### Provided entries ###

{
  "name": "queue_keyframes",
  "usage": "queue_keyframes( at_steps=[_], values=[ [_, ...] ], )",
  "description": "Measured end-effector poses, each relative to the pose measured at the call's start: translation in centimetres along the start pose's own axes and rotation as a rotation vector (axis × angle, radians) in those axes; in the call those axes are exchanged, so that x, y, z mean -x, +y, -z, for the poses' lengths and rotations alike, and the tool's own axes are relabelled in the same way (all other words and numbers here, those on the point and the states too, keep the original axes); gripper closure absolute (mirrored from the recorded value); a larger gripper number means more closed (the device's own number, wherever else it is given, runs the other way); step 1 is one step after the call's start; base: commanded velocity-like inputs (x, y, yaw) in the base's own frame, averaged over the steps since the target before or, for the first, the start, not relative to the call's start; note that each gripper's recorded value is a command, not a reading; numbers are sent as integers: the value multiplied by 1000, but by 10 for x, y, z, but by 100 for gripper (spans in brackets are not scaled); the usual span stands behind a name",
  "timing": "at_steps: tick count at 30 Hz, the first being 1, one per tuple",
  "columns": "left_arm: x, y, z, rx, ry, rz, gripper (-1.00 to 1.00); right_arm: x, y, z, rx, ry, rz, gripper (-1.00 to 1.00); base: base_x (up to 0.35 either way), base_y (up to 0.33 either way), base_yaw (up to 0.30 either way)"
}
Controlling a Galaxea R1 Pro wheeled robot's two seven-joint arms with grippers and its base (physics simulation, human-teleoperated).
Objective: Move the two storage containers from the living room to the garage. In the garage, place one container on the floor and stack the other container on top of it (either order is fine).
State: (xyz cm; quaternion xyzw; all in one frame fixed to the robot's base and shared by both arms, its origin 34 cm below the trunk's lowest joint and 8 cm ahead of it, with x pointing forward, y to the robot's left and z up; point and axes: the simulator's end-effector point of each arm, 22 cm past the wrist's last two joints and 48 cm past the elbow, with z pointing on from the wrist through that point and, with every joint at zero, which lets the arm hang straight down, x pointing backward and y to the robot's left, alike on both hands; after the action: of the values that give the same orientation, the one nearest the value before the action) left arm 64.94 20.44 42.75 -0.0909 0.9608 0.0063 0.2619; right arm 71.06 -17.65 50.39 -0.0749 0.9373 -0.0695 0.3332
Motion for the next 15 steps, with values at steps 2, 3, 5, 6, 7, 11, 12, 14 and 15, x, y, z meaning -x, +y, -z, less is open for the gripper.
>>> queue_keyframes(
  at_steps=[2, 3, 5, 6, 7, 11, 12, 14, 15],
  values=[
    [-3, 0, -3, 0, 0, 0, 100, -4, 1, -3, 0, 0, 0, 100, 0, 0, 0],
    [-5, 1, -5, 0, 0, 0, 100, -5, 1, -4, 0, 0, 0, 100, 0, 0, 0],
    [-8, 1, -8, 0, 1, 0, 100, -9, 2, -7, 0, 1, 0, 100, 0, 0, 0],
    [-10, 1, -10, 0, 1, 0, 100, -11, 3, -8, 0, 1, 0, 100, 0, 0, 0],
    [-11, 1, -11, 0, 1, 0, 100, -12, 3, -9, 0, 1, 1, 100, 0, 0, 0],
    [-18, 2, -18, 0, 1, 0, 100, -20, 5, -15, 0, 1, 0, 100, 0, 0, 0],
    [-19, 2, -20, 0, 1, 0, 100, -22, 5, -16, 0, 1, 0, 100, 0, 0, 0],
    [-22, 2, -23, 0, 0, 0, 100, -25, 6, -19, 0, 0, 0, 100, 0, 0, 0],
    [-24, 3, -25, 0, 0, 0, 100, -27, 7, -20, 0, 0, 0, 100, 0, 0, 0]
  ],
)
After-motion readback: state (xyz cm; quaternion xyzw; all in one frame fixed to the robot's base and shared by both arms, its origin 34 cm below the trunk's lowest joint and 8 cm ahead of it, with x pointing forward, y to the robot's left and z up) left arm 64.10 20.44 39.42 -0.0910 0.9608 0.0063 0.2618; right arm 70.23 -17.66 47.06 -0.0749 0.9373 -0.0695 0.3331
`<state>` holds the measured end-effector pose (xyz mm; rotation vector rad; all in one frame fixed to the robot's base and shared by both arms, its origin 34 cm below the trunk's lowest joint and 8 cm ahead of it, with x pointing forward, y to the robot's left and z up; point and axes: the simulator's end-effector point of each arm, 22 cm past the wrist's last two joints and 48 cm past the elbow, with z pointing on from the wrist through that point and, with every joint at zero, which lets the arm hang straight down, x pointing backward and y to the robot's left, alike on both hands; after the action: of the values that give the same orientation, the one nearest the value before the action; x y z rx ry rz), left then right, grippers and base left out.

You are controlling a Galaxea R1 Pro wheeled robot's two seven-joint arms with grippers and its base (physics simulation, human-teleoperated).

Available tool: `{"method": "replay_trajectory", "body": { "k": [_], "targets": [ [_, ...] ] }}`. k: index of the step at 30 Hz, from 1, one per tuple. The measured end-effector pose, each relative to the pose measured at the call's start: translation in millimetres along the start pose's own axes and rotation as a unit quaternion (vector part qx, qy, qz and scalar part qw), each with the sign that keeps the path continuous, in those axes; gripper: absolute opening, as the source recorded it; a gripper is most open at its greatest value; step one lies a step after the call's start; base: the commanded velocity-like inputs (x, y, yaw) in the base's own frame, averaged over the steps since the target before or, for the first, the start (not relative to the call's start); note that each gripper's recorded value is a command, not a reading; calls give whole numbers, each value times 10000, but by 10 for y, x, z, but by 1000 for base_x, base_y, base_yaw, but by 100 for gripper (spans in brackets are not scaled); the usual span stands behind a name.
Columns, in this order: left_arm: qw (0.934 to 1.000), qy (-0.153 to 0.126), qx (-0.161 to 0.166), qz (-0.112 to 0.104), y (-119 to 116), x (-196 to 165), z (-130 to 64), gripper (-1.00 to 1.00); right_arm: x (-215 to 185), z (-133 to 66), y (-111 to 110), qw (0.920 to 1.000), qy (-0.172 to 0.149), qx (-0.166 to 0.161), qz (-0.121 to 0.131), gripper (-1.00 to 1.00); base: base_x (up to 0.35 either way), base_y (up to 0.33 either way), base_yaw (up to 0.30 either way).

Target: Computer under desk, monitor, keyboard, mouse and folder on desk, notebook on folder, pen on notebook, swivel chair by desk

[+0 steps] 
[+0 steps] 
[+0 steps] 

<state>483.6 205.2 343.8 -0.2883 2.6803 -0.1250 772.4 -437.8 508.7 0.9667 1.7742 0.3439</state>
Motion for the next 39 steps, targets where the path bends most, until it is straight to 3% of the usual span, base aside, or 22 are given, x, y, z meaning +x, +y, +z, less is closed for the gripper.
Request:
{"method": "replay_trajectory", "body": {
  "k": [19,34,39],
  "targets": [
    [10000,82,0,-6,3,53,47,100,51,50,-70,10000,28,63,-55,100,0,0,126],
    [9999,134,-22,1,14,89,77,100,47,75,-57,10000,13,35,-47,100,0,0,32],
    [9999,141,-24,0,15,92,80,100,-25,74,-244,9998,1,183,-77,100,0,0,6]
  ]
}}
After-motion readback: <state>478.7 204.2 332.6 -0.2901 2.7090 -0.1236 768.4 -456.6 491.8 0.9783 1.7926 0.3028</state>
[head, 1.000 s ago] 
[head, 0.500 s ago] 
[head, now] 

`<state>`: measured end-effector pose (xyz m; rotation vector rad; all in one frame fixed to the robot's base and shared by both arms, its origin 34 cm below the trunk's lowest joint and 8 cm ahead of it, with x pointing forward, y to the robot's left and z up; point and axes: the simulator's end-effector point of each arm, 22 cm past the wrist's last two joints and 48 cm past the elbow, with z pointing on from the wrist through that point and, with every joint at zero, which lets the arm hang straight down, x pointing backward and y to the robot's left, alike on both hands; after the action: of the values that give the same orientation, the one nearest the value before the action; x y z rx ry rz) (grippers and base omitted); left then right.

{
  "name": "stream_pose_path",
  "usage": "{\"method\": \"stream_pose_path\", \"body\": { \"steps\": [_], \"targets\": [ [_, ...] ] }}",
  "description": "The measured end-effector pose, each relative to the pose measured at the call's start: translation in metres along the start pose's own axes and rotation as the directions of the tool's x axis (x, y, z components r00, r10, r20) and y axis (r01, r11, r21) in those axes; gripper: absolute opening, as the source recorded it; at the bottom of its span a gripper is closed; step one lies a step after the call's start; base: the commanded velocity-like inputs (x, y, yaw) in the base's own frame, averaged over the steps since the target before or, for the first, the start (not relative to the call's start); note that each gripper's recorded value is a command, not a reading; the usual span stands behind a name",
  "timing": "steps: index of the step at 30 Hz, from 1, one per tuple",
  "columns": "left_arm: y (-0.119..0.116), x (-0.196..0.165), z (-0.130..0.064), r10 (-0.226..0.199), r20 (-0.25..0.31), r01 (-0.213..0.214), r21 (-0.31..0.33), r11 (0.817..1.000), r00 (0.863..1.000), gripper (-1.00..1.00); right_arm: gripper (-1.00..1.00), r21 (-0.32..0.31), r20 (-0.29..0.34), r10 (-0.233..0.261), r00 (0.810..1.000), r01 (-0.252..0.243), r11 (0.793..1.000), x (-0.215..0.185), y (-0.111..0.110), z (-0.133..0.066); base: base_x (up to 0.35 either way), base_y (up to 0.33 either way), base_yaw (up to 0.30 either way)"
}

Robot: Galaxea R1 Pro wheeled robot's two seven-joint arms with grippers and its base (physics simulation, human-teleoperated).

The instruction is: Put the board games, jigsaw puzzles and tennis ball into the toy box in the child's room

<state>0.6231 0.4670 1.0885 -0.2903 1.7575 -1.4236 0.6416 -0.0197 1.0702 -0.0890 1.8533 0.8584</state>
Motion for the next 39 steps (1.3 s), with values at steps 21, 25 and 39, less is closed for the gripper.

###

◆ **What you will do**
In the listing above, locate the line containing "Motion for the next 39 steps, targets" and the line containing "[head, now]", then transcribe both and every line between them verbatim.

◆ **Output**
Motion for the next 39 steps, targets where the path bends most, until it is straight to 3% of the usual span, base aside, or 22 are given, x, y, z meaning +x, +y, +z, less is closed for the gripper.
Request:
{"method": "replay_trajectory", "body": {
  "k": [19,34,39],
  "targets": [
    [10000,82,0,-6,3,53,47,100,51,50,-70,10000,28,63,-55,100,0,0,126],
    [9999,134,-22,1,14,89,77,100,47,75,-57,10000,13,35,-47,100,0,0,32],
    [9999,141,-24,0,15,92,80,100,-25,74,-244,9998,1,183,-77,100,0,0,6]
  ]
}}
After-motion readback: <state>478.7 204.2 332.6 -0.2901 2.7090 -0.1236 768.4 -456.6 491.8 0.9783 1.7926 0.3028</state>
[head, 1.000 s ago] 
[head, 0.500 s ago] 
[head, now] 

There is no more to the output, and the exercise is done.